■ Task input ■
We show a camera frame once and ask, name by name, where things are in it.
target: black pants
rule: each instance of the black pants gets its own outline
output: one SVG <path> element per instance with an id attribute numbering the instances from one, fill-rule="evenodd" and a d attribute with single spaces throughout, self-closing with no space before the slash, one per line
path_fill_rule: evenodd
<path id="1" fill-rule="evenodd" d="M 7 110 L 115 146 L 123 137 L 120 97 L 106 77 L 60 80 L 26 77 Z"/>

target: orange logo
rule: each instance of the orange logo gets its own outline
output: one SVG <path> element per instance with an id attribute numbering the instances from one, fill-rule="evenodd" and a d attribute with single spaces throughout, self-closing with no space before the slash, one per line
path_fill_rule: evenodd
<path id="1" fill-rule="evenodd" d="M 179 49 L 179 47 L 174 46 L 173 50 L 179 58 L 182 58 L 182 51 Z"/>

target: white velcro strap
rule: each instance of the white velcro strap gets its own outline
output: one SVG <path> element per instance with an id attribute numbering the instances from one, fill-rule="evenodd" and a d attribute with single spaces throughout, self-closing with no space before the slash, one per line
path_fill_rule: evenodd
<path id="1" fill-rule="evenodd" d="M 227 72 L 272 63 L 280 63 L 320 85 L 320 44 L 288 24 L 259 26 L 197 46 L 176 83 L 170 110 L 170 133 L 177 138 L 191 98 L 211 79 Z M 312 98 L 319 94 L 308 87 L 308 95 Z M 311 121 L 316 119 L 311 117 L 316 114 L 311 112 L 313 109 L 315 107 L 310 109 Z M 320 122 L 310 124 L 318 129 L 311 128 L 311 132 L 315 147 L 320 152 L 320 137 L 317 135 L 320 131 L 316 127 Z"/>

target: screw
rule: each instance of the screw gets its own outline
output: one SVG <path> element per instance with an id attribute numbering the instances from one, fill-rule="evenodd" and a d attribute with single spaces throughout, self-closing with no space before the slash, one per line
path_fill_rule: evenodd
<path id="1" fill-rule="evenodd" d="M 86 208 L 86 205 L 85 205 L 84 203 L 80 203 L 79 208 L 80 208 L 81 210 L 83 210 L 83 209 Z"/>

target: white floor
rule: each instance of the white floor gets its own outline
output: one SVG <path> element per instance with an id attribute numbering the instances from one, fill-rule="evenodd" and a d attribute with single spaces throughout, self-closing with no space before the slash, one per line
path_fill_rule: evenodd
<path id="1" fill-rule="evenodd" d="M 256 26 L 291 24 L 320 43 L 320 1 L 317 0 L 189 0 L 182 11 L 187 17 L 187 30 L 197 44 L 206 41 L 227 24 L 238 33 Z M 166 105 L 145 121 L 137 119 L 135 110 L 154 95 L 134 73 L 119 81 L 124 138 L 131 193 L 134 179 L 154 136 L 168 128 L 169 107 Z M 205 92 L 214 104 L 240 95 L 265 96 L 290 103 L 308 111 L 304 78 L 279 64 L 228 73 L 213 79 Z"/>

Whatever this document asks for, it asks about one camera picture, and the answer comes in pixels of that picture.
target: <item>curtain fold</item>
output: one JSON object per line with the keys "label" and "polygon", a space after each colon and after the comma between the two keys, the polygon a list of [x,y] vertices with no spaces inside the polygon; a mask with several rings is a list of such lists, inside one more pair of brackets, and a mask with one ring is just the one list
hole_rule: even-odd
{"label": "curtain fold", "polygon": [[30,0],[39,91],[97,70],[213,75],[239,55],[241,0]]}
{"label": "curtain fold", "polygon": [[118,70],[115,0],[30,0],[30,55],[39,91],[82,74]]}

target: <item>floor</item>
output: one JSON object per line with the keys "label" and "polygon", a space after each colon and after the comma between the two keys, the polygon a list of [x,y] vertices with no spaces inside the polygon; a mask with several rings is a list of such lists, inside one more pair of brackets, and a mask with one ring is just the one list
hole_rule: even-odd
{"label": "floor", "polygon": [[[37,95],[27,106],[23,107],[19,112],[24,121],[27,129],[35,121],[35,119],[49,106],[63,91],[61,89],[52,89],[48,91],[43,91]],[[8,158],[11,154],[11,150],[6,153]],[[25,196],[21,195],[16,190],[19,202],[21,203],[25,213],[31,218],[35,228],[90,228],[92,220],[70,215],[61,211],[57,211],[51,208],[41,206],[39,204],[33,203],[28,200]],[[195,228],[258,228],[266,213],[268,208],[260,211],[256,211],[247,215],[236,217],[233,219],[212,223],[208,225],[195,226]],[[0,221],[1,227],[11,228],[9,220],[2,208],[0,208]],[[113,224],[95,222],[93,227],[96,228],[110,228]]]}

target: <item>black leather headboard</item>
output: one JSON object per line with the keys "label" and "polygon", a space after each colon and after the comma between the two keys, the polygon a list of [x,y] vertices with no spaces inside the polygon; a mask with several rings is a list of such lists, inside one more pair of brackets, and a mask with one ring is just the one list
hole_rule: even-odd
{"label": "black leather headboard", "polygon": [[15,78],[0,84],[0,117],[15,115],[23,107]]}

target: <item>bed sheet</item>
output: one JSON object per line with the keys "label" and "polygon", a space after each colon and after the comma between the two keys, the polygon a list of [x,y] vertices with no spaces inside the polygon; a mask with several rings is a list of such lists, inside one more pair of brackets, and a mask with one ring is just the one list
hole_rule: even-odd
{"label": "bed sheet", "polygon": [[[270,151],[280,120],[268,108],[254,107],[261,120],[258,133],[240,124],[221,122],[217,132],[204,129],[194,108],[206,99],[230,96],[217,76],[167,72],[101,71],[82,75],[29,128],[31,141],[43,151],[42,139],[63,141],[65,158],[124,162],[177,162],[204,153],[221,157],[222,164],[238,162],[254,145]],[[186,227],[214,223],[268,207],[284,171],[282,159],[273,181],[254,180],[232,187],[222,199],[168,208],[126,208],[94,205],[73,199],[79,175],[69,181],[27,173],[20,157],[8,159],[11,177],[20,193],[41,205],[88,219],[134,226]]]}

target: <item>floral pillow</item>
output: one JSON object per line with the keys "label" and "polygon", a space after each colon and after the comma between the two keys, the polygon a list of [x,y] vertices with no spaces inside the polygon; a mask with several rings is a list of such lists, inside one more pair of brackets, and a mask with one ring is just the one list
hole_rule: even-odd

■ Work instructions ■
From the records, copy out each line that includes the string "strap".

■ Task result ■
target: white velcro strap
rule: each instance of the white velcro strap gets its own outline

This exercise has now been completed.